Mit dem Auto zum benachbarten Einkaufszentrum

Ein Verhalten, das wohl viele von uns immer mal wieder an den Tag legen, gerät verstärkt ins Zwielicht. Die kurzen Autofahrten zum Beispiel zum benachbarten Supermarkt, die eigentlich vermeidbar wären. Nicht nur, dass wir bei kurzen Distanzen einfach zu Fuß gehen könnten, nein auch das Fahrrad böte sich als vielversprechende Alternative an. Es ist wohl vor allem Faulheit, die zu einem solchen Verhalten führt. Dabei wäre es durchaus einfach, dieses zu vermeiden. Wir könnten uns darauf verständigen, nur bei Entfernungen von mehr als 3 Kilometern den PKW zu nehmen. Der Umwelt wäre damit vermutlich schon geholfen.

Ein Blick auf die Ankläger
Wenn es um diesen Aspekt des Umweltschutzes geht, kann es leider schnell heuchlerisch werden. Viele Menschen kommen sich veräppelt vor, wenn Politiker auf der einen Seite den Umweltschutz predigen, auf der anderen Seite aber einen großen Dienstwagen predigen. Oft ist es dabei so, dass gerade die größten Moralapostel Wasser predigen, aber Wein saufen. Entsprechend wird zurecht beklagt, dass Autoverbote kein Weg sind, um die Welt zu verändern. Vielmehr müssen die Menschen von den Alternativen ehrlich überzeugt sein, um umzusteigen. Fahrten mit dem Fernbus sind beispielsweise die klar umweltfreundlichere Variante im Vergleich zum Privatkraftfahrzeug.
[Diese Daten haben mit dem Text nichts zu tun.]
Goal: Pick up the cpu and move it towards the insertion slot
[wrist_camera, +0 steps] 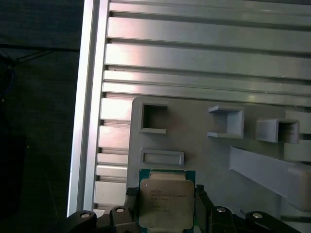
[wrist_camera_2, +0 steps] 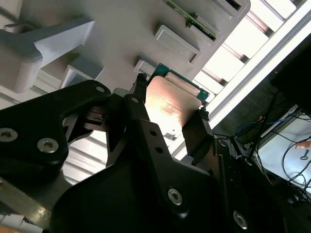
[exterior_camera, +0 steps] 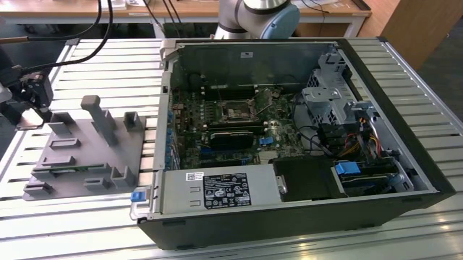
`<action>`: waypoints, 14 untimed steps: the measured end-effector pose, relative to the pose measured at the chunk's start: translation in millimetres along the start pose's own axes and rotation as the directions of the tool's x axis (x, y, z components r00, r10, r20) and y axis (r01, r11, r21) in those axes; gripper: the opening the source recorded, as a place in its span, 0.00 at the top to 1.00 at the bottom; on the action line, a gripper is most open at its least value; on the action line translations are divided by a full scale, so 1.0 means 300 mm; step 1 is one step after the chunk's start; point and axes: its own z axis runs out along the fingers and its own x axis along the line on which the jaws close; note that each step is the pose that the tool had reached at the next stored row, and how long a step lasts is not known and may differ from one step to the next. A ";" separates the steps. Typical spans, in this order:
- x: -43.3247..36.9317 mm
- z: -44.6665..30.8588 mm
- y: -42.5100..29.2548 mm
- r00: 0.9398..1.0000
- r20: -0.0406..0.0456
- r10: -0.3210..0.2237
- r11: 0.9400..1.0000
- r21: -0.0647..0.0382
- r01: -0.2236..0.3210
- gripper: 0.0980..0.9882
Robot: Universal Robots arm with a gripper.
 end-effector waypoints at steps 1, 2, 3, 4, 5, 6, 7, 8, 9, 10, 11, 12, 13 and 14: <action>0.000 -0.003 0.000 1.000 0.000 0.000 1.000 0.000 0.000 0.50; 0.000 -0.006 0.001 1.000 0.000 0.000 1.000 0.000 0.000 0.50; 0.000 -0.009 0.001 1.000 0.000 0.000 1.000 0.000 0.000 0.50; 0.000 -0.012 0.001 1.000 0.000 0.000 1.000 0.000 0.000 0.50; 0.000 -0.016 0.002 1.000 0.000 0.000 1.000 0.000 0.000 0.50; 0.000 -0.020 0.002 1.000 0.000 0.000 1.000 0.000 0.000 0.50; 0.000 -0.024 0.002 1.000 0.000 0.000 1.000 0.000 0.000 0.50; 0.000 -0.027 0.003 1.000 0.000 0.000 1.000 0.000 0.000 0.50; 0.000 -0.031 0.003 1.000 0.000 0.000 1.000 0.000 0.000 0.50; 0.000 -0.035 0.003 1.000 0.000 0.000 1.000 0.000 0.000 0.50; 0.000 -0.038 0.004 1.000 0.000 0.000 1.000 0.000 0.000 0.50; 0.000 -0.043 0.004 1.000 0.000 0.000 1.000 0.000 0.000 0.50; 0.000 -0.046 0.004 1.000 0.000 0.000 1.000 0.000 0.000 0.50; 0.000 -0.050 0.005 1.000 0.000 0.000 1.000 0.000 0.000 0.50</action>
Welche Schlussfolgerungen wir alle ziehen können
Um das Verhalten der Menschen zu optimieren, sind Verbote der eindeutig falsche Weg. Vielmehr sollte es dazu gehen, zu umweltbewussterem Verhalten zu animieren. Fußmärsche zum Supermarkt machen nicht nur Spaß, sondern bescheren uns dank der frischen Luft auch einen besseren Durchblick. Niemand wird dadurch in seinem Alltag eingeschränkt. Nicht zu vergessen, dass Fahrrad und Spaziergänge für die Einsparung von Sprit sorgen. Das wirkt sich schon nach einigen Malen positiv auf unseren Geldbeutel aus.